**Task description**
Among the lines below, copy exactly those from the one with "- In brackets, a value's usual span" through the one with "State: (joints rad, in", counting both ends.

**Input for this task**
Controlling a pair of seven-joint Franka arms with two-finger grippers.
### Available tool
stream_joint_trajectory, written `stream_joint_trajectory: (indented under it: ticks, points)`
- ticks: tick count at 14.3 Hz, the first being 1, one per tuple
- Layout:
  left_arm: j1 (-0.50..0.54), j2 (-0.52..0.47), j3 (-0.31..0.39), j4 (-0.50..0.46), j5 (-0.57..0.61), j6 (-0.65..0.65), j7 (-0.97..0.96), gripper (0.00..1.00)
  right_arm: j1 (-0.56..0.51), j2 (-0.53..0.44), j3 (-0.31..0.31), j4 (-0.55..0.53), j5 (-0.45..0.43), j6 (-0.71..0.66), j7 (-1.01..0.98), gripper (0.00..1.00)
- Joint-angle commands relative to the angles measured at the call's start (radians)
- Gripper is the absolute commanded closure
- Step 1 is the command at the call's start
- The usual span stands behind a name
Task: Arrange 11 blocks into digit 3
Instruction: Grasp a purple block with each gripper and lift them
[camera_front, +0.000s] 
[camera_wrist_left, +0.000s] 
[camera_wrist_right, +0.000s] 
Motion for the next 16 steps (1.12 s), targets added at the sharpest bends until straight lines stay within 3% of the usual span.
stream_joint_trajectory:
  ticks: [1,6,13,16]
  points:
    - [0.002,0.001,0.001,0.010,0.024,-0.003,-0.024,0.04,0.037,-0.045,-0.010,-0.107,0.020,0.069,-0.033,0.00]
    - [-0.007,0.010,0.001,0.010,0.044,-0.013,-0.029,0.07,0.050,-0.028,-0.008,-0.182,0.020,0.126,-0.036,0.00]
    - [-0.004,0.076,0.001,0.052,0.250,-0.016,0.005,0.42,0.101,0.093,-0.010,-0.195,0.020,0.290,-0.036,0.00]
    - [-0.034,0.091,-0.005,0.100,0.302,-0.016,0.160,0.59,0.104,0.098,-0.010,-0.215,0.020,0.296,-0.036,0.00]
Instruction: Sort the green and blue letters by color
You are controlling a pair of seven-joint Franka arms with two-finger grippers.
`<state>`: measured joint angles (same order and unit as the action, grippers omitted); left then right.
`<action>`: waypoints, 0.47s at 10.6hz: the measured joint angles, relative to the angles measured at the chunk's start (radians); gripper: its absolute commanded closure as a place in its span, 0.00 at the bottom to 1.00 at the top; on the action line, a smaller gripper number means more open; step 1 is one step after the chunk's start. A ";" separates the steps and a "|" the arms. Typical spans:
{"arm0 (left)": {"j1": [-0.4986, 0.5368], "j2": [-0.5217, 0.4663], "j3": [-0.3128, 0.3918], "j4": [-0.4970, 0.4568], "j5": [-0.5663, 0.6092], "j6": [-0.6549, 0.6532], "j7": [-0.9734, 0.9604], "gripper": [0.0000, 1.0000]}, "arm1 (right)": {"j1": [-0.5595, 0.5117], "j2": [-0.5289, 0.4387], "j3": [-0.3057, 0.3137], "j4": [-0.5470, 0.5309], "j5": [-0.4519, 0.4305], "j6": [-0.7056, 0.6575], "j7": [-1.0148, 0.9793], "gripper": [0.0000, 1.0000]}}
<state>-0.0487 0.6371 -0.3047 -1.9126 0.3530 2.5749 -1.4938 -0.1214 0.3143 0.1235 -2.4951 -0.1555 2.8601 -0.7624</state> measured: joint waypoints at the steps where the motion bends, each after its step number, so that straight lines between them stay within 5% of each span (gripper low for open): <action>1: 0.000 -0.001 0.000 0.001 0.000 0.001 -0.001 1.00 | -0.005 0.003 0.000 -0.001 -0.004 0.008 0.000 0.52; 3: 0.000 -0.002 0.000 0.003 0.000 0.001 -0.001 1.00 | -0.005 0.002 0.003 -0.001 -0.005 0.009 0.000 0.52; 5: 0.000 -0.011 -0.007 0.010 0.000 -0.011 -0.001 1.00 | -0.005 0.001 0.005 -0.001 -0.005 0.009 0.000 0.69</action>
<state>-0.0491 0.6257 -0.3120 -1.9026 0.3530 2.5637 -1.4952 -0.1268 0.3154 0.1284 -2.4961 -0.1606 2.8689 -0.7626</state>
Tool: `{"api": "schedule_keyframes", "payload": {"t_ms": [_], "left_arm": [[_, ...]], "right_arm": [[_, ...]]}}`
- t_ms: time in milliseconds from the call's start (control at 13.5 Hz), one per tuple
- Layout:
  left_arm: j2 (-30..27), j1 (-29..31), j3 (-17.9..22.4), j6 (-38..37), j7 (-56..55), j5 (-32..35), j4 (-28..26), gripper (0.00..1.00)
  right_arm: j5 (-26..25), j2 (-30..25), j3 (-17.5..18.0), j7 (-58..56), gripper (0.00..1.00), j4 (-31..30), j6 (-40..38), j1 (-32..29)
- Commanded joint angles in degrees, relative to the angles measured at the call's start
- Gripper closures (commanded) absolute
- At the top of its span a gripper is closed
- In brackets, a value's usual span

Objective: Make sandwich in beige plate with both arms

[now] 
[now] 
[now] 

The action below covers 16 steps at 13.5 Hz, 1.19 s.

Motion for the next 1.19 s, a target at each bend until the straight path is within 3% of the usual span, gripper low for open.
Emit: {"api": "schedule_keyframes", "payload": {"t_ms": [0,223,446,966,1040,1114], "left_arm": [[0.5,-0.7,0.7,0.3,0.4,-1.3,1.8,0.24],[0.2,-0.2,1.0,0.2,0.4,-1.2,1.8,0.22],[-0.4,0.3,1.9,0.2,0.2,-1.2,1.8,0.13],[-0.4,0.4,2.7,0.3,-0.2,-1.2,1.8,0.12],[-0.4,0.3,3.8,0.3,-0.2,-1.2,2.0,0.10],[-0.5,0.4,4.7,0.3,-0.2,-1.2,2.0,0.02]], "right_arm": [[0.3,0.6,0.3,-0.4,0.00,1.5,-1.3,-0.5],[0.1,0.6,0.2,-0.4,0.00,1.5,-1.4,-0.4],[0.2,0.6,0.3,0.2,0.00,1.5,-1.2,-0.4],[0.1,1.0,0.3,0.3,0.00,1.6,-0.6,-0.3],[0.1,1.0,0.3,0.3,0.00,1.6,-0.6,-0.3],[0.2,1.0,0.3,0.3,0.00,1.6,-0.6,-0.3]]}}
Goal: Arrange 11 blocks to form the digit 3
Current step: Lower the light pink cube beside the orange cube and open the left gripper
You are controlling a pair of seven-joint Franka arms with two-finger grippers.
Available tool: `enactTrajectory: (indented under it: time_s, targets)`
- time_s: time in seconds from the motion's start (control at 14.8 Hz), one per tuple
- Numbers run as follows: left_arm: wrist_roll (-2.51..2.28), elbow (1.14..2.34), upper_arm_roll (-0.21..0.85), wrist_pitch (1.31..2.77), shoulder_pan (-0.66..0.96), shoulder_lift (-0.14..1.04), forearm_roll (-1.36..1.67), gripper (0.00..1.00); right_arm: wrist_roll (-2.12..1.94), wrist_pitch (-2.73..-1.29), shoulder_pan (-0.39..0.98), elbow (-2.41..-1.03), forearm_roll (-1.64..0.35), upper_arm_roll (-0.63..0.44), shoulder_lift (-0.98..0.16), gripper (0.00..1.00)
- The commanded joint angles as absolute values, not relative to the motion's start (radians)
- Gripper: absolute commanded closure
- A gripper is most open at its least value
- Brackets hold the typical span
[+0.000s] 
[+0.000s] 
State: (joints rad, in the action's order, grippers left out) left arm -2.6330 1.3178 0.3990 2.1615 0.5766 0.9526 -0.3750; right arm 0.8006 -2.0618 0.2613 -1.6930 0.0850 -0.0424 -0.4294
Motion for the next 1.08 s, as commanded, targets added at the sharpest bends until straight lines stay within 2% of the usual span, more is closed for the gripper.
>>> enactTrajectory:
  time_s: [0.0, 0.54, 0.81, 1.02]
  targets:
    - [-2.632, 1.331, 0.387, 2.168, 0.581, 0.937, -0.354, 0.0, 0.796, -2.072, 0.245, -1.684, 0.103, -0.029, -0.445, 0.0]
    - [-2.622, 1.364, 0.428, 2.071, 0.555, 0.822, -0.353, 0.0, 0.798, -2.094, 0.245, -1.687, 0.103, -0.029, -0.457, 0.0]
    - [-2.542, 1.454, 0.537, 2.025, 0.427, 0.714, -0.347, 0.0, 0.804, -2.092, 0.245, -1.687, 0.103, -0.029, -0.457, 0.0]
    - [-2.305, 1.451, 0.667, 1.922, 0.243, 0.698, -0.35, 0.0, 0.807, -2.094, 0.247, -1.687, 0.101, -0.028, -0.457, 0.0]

**Solution to the problem**
- In brackets, a value's usual span

Objective: Make sandwich in beige plate with both arms

[now] 
[now] 
[now] 

The action below covers 16 steps at 13.5 Hz, 1.19 s.

Motion for the next 1.19 s, a target at each bend until the straight path is within 3% of the usual span, gripper low for open.
Emit: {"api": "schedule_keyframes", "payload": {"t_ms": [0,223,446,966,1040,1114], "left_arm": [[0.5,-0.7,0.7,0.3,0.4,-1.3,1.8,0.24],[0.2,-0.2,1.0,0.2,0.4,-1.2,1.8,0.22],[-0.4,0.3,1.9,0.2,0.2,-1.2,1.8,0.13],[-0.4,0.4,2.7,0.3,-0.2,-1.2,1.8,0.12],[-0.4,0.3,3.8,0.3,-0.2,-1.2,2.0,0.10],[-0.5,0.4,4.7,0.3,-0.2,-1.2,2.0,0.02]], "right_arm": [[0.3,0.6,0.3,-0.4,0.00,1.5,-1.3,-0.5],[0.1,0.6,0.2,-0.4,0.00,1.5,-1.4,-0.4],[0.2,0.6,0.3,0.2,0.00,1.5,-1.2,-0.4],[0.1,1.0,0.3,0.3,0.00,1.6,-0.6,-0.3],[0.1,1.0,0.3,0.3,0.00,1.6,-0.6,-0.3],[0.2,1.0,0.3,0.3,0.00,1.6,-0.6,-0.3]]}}
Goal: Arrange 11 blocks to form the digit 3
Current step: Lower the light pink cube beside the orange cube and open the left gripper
You are controlling a pair of seven-joint Franka arms with two-finger grippers.
Available tool: `enactTrajectory: (indented under it: time_s, targets)`
- time_s: time in seconds from the motion's start (control at 14.8 Hz), one per tuple
- Numbers run as follows: left_arm: wrist_roll (-2.51..2.28), elbow (1.14..2.34), upper_arm_roll (-0.21..0.85), wrist_pitch (1.31..2.77), shoulder_pan (-0.66..0.96), shoulder_lift (-0.14..1.04), forearm_roll (-1.36..1.67), gripper (0.00..1.00); right_arm: wrist_roll (-2.12..1.94), wrist_pitch (-2.73..-1.29), shoulder_pan (-0.39..0.98), elbow (-2.41..-1.03), forearm_roll (-1.64..0.35), upper_arm_roll (-0.63..0.44), shoulder_lift (-0.98..0.16), gripper (0.00..1.00)
- The commanded joint angles as absolute values, not relative to the motion's start (radians)
- Gripper: absolute commanded closure
- A gripper is most open at its least value
- Brackets hold the typical span
[+0.000s] 
[+0.000s] 
State: (joints rad, in the action's order, grippers left out) left arm -2.6330 1.3178 0.3990 2.1615 0.5766 0.9526 -0.3750; right arm 0.8006 -2.0618 0.2613 -1.6930 0.0850 -0.0424 -0.4294

There is no more to this exercise.